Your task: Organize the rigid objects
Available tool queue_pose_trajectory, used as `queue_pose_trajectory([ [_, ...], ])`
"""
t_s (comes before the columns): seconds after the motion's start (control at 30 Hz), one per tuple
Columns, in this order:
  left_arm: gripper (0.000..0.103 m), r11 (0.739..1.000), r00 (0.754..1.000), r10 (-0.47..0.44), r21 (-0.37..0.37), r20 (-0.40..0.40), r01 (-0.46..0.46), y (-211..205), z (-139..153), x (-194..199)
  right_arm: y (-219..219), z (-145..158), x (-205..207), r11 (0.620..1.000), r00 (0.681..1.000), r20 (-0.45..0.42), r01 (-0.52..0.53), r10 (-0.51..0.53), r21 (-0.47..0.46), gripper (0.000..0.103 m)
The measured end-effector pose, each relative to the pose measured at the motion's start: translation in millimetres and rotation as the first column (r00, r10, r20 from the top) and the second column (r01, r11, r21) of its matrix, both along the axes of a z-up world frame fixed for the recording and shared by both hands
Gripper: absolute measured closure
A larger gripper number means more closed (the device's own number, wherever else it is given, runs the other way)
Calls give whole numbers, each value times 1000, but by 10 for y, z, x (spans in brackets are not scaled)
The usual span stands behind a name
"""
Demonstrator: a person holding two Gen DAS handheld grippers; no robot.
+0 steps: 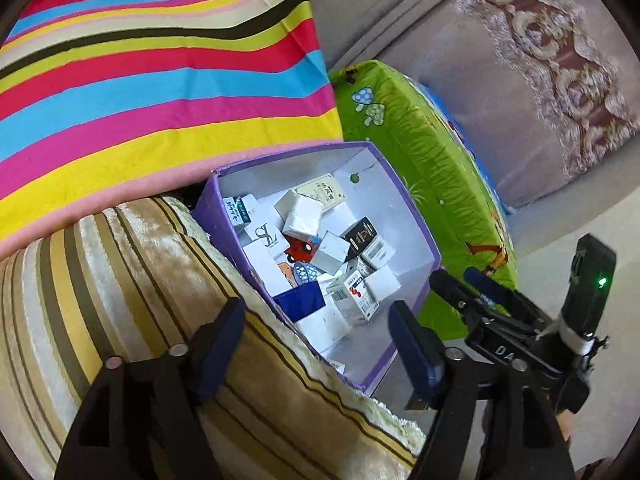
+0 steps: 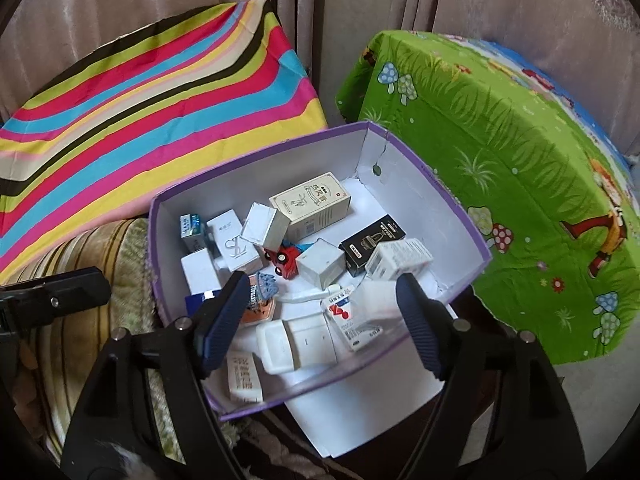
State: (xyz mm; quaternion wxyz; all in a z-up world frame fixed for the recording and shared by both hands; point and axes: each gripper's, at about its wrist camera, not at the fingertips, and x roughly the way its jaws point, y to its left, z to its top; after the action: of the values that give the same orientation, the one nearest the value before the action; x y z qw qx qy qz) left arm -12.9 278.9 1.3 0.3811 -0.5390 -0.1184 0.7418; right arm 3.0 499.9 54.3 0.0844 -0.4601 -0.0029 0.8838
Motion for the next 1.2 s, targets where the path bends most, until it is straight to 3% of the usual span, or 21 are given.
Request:
queue_pose_trajectory([
  [0.1,16,999,1000,-14,-32,-28,13,61,23,69,-50,71,103,1000,1000,-8,0,0,5,24],
  [0.37,4,999,999,-32,-12,-27,32,97,-2,79,-87,139,131,1000,1000,-10,-2,2,26,23],
  [1.2,2,999,999,-30,-17,-31,30,130,-21,62,-132,62,130,1000,1000,12,-7,6,23,23],
])
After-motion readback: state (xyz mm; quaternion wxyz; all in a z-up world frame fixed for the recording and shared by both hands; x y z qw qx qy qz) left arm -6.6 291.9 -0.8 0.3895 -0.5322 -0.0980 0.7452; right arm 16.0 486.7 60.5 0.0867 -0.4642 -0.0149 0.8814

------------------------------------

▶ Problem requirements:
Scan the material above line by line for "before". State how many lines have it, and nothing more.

▶ Answer to this task:
2